If I were God, I’d desire a quiet church over my loud house, or a safe tabernacle to my rough-and-tumble family, or a cloistered convent where everyone’s capable of praying without kicking the person next to them!
Tomorrow we celebrate the Feast of St. Josemaría Escrivá, a Spanish priest and founder of the Opus Dei movement. His writings help me realize God’s favorite place to be is… wherever we are.
In a homily on October 8, 1967, Josemaría counseled:
“There is something holy, something divine hidden in the most ordinary situations, and it is up to each one of you to discover it… We discover the invisible God in the most visible and material things.” – St. Josemaría Escrivá
As parents, we might say (with a little envy), “Well, what would he know? He’s just another solitudinous priest who could never comprehend the decibel level of daily life in my household!”

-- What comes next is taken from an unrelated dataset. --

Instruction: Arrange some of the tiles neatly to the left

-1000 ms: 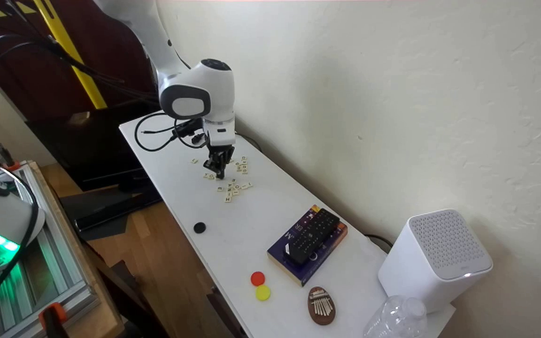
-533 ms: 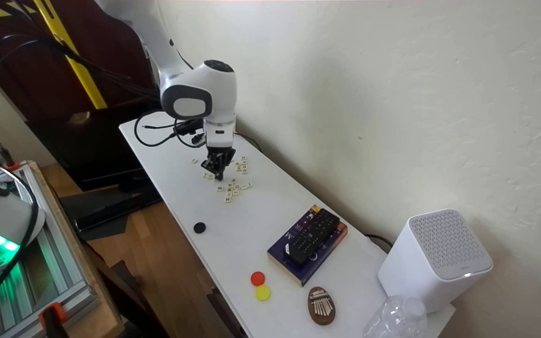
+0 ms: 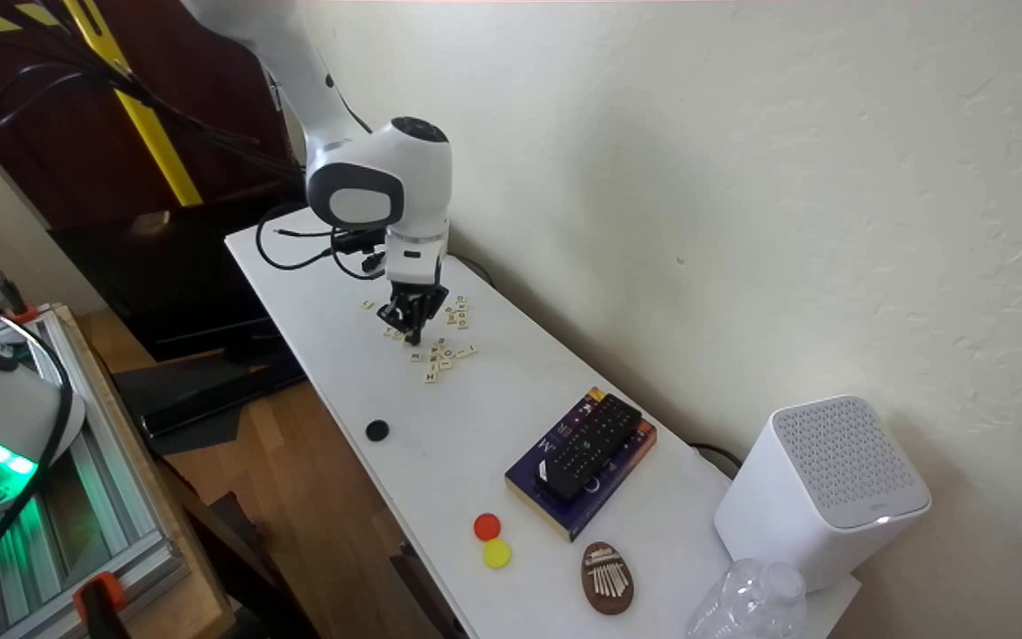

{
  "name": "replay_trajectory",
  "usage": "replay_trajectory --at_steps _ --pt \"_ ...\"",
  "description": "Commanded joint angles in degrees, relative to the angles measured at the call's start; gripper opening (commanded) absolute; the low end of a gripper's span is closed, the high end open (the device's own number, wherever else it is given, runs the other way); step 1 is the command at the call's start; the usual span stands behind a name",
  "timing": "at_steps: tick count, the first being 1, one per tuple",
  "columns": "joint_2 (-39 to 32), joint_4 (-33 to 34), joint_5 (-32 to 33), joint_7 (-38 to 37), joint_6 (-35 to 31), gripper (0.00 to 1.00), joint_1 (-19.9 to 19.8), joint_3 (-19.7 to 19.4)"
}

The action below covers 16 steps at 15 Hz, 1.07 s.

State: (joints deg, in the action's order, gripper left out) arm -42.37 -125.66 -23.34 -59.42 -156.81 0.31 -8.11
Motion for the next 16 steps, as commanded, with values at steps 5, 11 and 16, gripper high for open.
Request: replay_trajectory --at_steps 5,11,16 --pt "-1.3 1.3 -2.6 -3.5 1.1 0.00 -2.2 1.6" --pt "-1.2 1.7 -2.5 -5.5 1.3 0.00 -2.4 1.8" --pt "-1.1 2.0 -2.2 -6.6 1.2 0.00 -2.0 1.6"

And yet, one of Josemaría’s most profound visions of God occurred on a rush-hour train in Madrid, crowded with passengers. Maybe he was standing, no seats available, holding an overhead rail as the train jolted along, one person bumping against him while someone else chattered nonstop and another grumbled for the loud one to be quiet. (That sounds something like parenthood, right?)
Somehow, within the cacophony of that crowded train, St. Josemaría encountered God: in a passing, transcendent moment, he understood God as Father in a way he never had before. Hours earlier, Josemaría struggled to hear God’s voice in the quiet of his parish, and yet here on a train, surrounded by the clamorous city of Madrid, Josemaría could hear and understand God with complete clarity. He began to exclaim, “Abba! Father!”
People must have thought he was crazy, though in the midst of his divine encounter, St. Josemaría didn’t seem to care about public opinion. (Perhaps, as parents, we should be as unbothered as St. Josemaría when our sacred vocations crash into the public realities of children fussing at Mass, tantruming in stores, or yelling through the neighborhood…)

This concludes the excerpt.